Гнал мимо школы, мимо общедоступного бассейна, мимо библиотеки. Стукач. Потом резко притормозил. Отцовское “стукачГ застряло в голове, хотя раньше такого не бывало.

Пустые парковочные места возле невысоких красных построек Эсму-Центра, он ненадолго остановился, глядя на продуктовые магазины, банки, кафе, обувную мастерскую, химчистку, цветочный магазин.

Я ни слова не сказал. Мне было десять лет, и я сидел перед этим паршивым жирнюгой полицейским.

Если глянуть чуть дальше, мимо магазинчика на углу, можно увидеть кирпичную трубу дома, где сейчас сидит отец, где они вместе жили и работали, раньше, когда это еще было возможно, а через десять лет после того, как мальчонка сдержал слово и не проболтался, Лео бросил там пояс с инструментами, встретил мать-одиночку пятью годами старше и решил переехать к ней, в двухкомнатную квартирку в Хагсетре.

Ни один стукач не сумел бы ограбить инкассаторский автомобиль.

Три месяца спустя они с Аннели сообща сняли четырехкомнатную квартиру в Скугосе, который некогда был для него всем миром. Но не теперь.

Ты когда-нибудь грабил инкассаторский автомобиль, а, папаша?

Лео открыл дверцу машины, пошел к угловому магазинчику. Положил на прилавок пачку “Кэмела”, стараясь не встречаться взглядом с хозяином, Йонссоном, который ничуть не изменился: все та же плешь в обрамлении остатков седых волос.

– Что-нибудь еще?

– Нет, это все.

– Что-нибудь для отца? Пакет табаку и папиросная бумага, так?

– Не сегодня.

Перепачкав руки в гипсовой пыли, он выгреб из кармана рабочих брюк несколько купюр, помятые 50-кроновые купюры из добычи, протянул Йонссону, а тот сунул деньги в приоткрытый ящик кассы – раз ящик открыт, можно обойтись без чека.

– Давненько тебя не видно, парень.

Лео уже был у двери, возле газет.

– Да, давненько.

– Слышь, – улыбнулся Йонссон, – передай привет папаше.

Ты всегда оставлял им следы. А я? Есть у полиции мои следы?

Лео не ответил, сжимая в руке пачку сигарет и сдачу, кивнул и вышел.

Нет. Нету у них ничего. Ни малейшей зацепки.


Лео нервно выкурил сигарету, нервно прошелся по площади. Старый черт все ж таки его достал.

Внезапно он замер как вкопанный.

Он бывал здесь раньше, но сейчас будто увидел все впервые.

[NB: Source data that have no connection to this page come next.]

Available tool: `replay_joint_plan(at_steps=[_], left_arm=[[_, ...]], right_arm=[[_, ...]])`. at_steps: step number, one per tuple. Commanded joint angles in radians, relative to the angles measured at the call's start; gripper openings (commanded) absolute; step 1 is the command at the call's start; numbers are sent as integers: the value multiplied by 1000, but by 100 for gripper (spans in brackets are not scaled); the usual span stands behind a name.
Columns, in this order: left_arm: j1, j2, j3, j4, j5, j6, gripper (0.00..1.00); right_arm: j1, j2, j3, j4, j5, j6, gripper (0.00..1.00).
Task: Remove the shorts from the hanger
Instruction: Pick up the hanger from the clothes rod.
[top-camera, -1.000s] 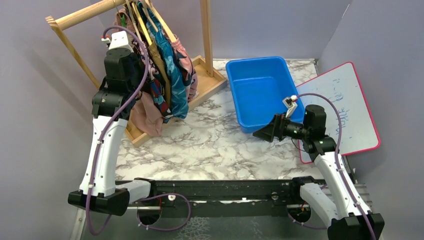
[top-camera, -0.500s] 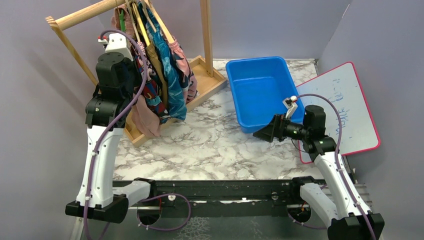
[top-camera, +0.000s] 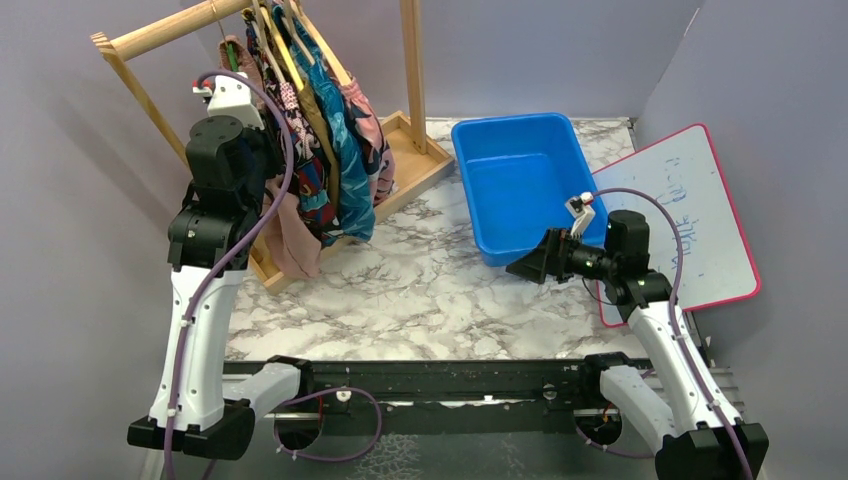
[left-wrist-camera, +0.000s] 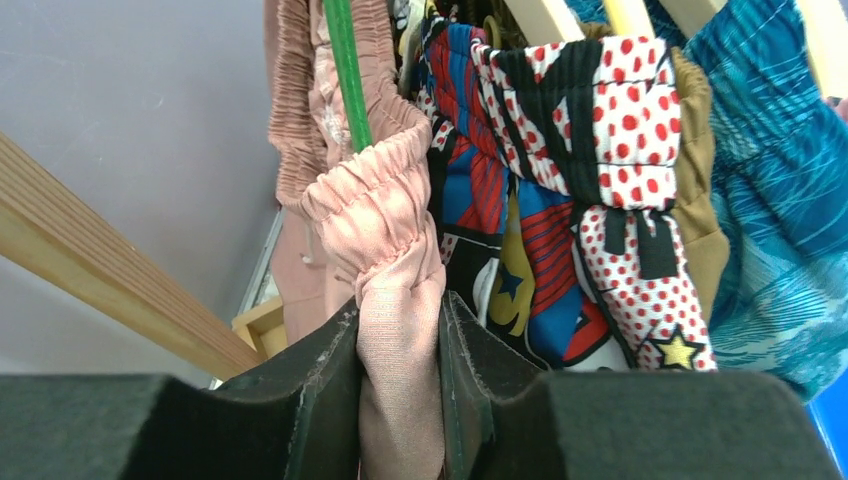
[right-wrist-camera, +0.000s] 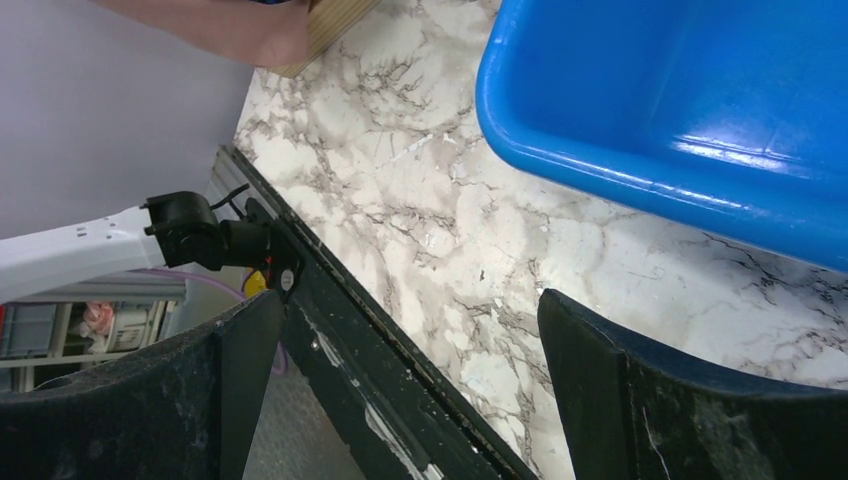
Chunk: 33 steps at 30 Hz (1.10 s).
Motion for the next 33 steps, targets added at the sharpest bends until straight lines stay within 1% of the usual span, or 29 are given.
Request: replay_joint_plan(at_steps=[1,3,6,9,10,15,21,24,29,33], left_arm=[[1,4,-34,11,3,7,32],[1,15,-32,-4,-7,5,32],[1,19,-32,-9,-17,5,24],[1,22,-24,-16,-35,5,2],[1,22,-20,-17,-40,6,0],[1,24,30,-5,-72,21,0],[1,-30,68,130,-28,73,0],[1,-70,28,235,-17,100,0],[1,-127,-75,334,19,135,0],[1,-167,-133,345,12,107,0]], right_arm=[[-1,4,2,-30,53,-20,100],[-1,6,7,-36,63,-22,100],[-1,10,7,-35,58,-22,100],[-1,10,7,-37,64,-21,100],[-1,11,9,-38,66,-21,100],[-1,13,13,-42,67,-22,100],[-1,14,6,-33,61,-20,100],[-1,15,10,-33,59,-20,100],[-1,11,4,-31,59,-18,100],[-1,11,0,-35,58,-18,100]])
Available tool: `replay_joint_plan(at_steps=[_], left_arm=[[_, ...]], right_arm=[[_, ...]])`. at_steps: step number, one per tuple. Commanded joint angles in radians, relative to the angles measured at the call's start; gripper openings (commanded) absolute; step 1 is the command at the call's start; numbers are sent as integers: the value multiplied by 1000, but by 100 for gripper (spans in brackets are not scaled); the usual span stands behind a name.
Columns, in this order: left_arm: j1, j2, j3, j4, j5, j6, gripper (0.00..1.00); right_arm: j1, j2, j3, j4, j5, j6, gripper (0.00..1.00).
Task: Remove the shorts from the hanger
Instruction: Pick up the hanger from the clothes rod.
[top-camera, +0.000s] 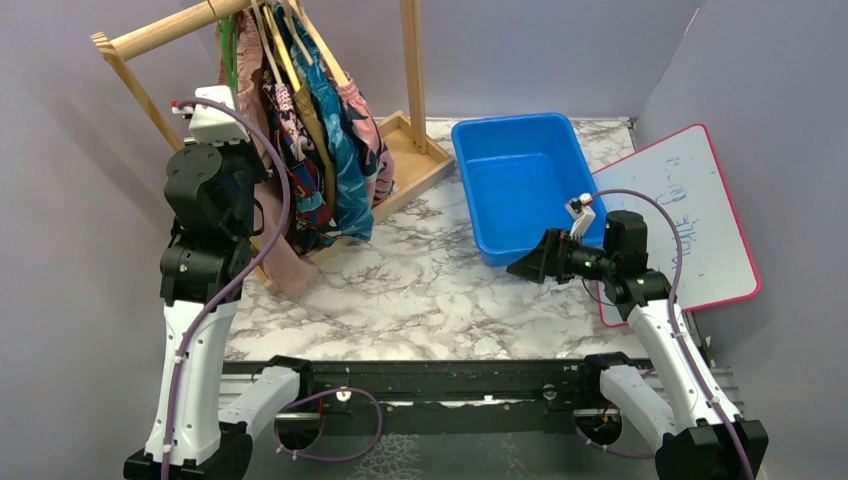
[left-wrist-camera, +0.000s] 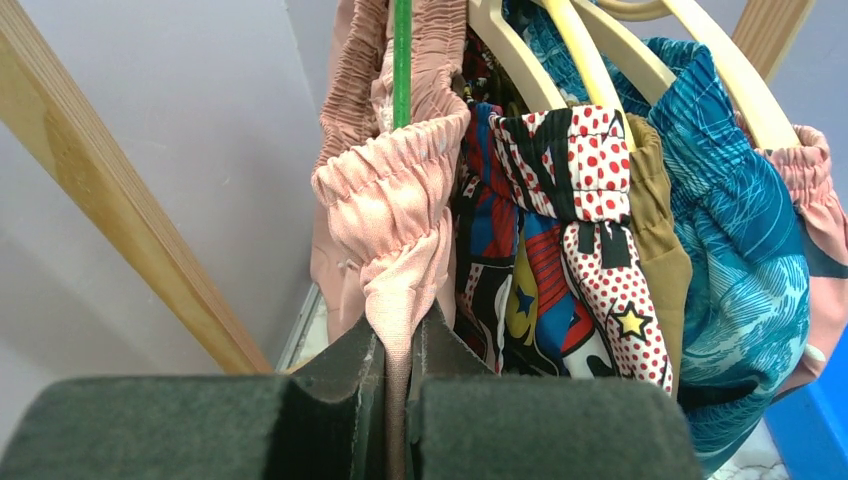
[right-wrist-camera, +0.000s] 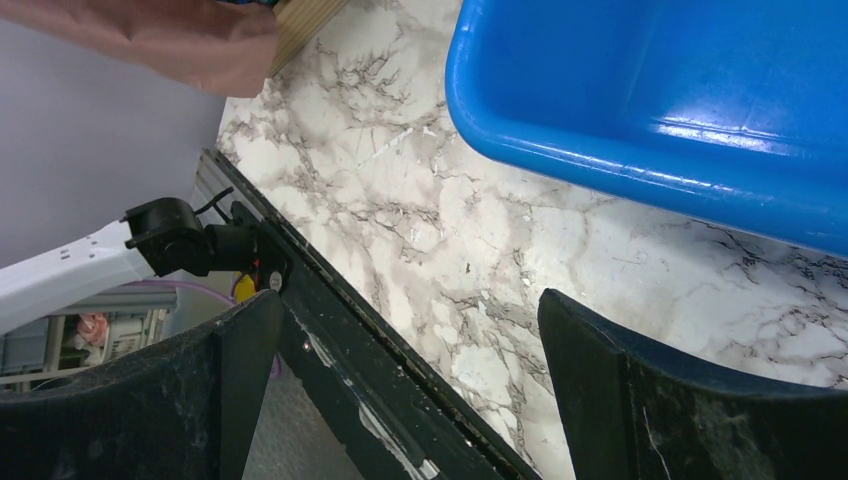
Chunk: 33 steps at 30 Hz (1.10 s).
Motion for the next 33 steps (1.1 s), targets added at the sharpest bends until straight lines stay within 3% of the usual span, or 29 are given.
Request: replay_joint_plan(at_steps=[1,9,13,23,30,33], left_arm=[[-2,-58,-49,175,26,-4,0],[-2,-211,-107,-6,-123,-180,0],[-2,-265,-117,-192,-98,-281,0],[-2,-420,-260,-578,226,-493,0],[-1,-523,-259,-811,305,-517,0],[-1,-548,-253,-863,418,-497,0]], right_arm=[[-1,-4,-2,-6,14,-10,100],[-1,8,11,-3,10,-6,100],[-1,29,33,-22,29,6,100],[-1,-2,66,-66,30,53,100],[-1,-54,41,-122,27,59,100],[-1,-85,30,-145,34,60,100]])
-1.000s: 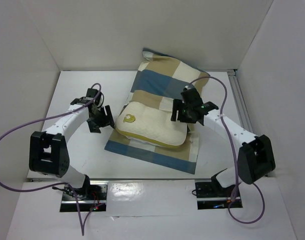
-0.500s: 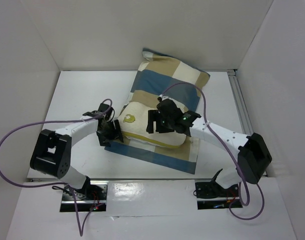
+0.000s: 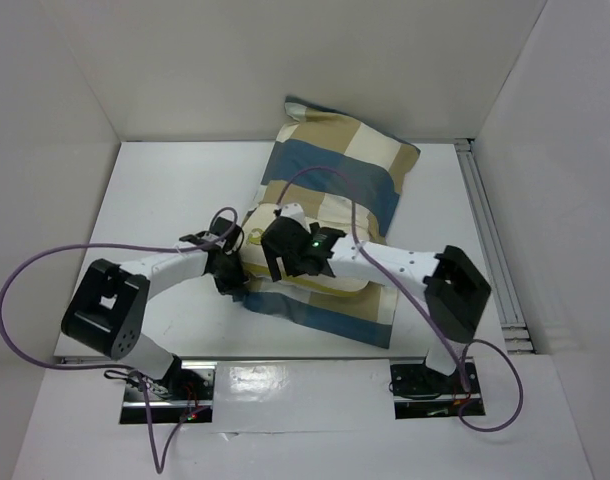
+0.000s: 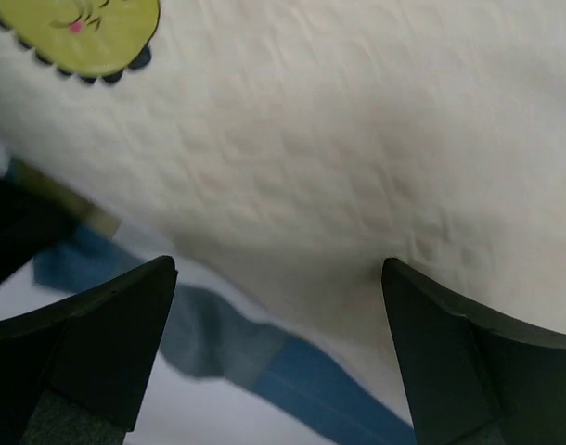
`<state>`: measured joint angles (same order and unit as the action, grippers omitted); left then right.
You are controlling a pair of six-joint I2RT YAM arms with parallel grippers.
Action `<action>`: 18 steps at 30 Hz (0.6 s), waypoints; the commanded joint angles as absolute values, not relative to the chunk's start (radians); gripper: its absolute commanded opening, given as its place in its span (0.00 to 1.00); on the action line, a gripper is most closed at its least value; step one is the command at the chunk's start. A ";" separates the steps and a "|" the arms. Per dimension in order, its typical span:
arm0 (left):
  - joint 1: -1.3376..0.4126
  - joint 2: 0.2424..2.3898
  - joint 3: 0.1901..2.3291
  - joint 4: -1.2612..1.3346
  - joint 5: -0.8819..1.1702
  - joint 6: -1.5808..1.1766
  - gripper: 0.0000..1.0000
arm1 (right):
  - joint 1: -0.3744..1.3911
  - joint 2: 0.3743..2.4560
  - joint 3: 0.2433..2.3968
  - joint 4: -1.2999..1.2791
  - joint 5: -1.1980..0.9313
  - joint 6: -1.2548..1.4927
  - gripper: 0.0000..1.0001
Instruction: Put the pillow into the pillowcase
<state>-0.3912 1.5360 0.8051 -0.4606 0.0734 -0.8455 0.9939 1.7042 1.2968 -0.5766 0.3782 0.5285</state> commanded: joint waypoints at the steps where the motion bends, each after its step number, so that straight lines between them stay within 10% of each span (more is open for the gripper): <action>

Два банка. Рядышком. Как влюбленная парочка.

Стоят стена к стене между продуктовым и цветочным магазином, и к ним можно подъехать, держа в поле зрения всю площадь.

Две цели. Одно место. Одно время. Один и тот же риск.

Лео курил уже не спеша – его, как иной раз бывало, охватило спокойствие, и это спокойствие даже его отец нарушить не в состоянии.

21

Джон Бронкс попробовал считать дождевые капли. Сперва получалось. Но в конце концов они все слились, и мир за окном помутнел, утратил четкость. Коллеги, бежавшие по двору полицейского управления, казались толстыми и неуклюжими. На столе за спиной Бронкса лежали восемнадцать параллельных дел в разноцветных папках. Он не мог припомнить ни одного дня без дождя с тех пор, как дело, что лежало сверху, заслонило все прочее – словно дождевые капли на окне.


МАКС ВАККИЛА (М. В.). Он говорил, как тот дяденька в магазинчике.

ДОЗНАВАТЕЛЬ ДЖОН БРОНКС (Д. Б.). Что ты имеешь в виду?

М. В. Как Али. Но это был не Али. Только говорил, как Али.


Показания единственного свидетеля – не считая двух инкассаторов, – который видел их вблизи. Шестилетний мальчик.


Д. Б. А как выглядел тот, что сидел в кресле?

М. В. Слюнявый.

Д. Б. Ты хочешь сказать…

М. В. У того, которого звали Гобек, весь подбородок был мокрый,

Д. Б. Гобек?

М. В. Ну да, так его звали.


Ребенок видел то, чего не видели взрослые.